Write out the following listing's lines from the one with "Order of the" to the one with "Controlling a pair", exactly, with both included and no others.

Given material
================

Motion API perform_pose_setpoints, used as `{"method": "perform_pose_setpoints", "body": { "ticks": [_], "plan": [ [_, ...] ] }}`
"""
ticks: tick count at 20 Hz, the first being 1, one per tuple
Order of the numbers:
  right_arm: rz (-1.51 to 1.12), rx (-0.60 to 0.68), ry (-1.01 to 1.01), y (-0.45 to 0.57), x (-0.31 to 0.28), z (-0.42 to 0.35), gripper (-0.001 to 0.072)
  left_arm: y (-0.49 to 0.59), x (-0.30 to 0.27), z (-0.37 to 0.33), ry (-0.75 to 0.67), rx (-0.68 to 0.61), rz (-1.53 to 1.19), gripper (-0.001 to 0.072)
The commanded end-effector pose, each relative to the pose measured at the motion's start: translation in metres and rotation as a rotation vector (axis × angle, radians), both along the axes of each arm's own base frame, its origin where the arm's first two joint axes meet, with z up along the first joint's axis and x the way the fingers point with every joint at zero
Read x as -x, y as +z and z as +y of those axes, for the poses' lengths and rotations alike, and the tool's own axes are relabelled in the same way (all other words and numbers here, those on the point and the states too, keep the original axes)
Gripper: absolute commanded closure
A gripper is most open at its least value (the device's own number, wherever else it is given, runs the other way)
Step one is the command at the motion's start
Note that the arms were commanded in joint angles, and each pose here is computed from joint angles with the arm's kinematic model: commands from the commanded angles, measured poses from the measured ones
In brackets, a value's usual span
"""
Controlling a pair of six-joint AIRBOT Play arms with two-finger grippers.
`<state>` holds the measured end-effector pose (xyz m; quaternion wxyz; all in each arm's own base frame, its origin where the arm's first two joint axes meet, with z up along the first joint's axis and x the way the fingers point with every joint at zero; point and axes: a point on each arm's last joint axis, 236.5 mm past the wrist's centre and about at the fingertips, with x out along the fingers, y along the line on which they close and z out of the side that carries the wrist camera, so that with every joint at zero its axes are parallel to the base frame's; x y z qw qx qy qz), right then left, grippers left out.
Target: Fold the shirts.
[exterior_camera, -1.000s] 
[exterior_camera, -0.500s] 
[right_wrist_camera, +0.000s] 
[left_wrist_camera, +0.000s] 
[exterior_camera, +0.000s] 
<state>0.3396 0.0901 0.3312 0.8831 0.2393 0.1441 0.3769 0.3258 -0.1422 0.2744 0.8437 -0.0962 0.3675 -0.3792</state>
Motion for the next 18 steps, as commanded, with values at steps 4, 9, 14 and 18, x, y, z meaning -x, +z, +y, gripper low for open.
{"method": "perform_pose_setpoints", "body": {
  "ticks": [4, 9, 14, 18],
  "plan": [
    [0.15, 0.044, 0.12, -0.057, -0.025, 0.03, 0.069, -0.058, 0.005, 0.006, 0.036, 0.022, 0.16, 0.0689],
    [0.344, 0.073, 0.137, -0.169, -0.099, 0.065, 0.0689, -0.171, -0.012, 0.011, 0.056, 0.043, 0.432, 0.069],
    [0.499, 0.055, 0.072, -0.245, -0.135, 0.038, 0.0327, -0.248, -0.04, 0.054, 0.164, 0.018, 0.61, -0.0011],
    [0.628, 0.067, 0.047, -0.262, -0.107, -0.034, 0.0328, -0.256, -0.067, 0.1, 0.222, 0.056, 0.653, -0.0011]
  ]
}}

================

Finished task
Order of the numbers:
  right_arm: rz (-1.51 to 1.12), rx (-0.60 to 0.68), ry (-1.01 to 1.01), y (-0.45 to 0.57), x (-0.31 to 0.28), z (-0.42 to 0.35), gripper (-0.001 to 0.072)
  left_arm: y (-0.49 to 0.59), x (-0.30 to 0.27), z (-0.37 to 0.33), ry (-0.75 to 0.67), rx (-0.68 to 0.61), rz (-1.53 to 1.19), gripper (-0.001 to 0.072)
The commanded end-effector pose, each relative to the pose measured at the motion's start: translation in metres and rotation as a rotation vector (axis × angle, radians), both along the axes of each arm's own base frame, its origin where the arm's first two joint axes meet, with z up along the first joint's axis and x the way the fingers point with every joint at zero
Read x as -x, y as +z and z as +y of those axes, for the poses' lengths and rotations alike, and the tool's own axes are relabelled in the same way (all other words and numbers here, those on the point and the states too, keep the original axes)
Gripper: absolute commanded closure
A gripper is most open at its least value (the device's own number, wherever else it is given, runs the other way)
Step one is the command at the motion's start
Note that the arms were commanded in joint angles, and each pose here is computed from joint angles with the arm's kinematic model: commands from the commanded angles, measured poses from the measured ones
In brackets, a value's usual span
"""
Controlling a pair of six-joint AIRBOT Play arms with two-finger grippers.

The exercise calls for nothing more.